**Task brief**
Take the lines below beginning at the line that has "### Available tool" and stopping after the line that has "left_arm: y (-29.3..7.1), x", and print them exactly as they are, with no other lines.

**Recorded data**
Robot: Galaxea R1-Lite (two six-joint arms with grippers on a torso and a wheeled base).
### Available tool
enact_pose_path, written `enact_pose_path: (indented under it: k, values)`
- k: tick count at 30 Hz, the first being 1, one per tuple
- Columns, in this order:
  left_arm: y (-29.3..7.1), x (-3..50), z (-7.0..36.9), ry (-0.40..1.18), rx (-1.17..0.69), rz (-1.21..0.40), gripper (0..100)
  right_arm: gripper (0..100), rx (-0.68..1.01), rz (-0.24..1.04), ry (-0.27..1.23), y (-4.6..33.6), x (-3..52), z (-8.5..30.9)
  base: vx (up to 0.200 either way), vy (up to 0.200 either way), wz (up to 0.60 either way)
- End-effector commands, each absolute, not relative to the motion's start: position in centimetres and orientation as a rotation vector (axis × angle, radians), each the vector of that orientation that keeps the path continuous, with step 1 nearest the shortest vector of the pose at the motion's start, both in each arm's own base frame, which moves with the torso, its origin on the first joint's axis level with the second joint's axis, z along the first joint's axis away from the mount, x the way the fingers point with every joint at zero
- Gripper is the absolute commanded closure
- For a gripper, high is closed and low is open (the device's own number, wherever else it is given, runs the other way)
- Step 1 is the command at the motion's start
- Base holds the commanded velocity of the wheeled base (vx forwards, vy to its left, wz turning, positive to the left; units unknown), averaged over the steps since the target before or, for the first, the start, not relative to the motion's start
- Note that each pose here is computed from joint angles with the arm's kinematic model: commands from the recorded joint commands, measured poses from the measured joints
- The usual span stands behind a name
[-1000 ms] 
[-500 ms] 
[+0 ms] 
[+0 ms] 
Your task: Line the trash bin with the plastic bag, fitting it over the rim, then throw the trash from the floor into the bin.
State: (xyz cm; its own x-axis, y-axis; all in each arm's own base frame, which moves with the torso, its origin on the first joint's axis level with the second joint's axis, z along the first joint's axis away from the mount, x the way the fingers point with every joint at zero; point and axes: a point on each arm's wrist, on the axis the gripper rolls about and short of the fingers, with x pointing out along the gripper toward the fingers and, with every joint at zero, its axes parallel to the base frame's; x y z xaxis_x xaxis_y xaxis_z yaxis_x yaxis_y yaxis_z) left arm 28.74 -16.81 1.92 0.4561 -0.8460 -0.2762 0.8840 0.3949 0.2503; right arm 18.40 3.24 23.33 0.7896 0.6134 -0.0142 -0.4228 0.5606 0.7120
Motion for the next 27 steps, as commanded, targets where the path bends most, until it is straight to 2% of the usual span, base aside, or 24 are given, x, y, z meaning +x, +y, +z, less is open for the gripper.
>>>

**Finished exercise**
### Available tool
enact_pose_path, written `enact_pose_path: (indented under it: k, values)`
- k: tick count at 30 Hz, the first being 1, one per tuple
- Columns, in this order:
  left_arm: y (-29.3..7.1), x (-3..50), z (-7.0..36.9), ry (-0.40..1.18), rx (-1.17..0.69), rz (-1.21..0.40), gripper (0..100)

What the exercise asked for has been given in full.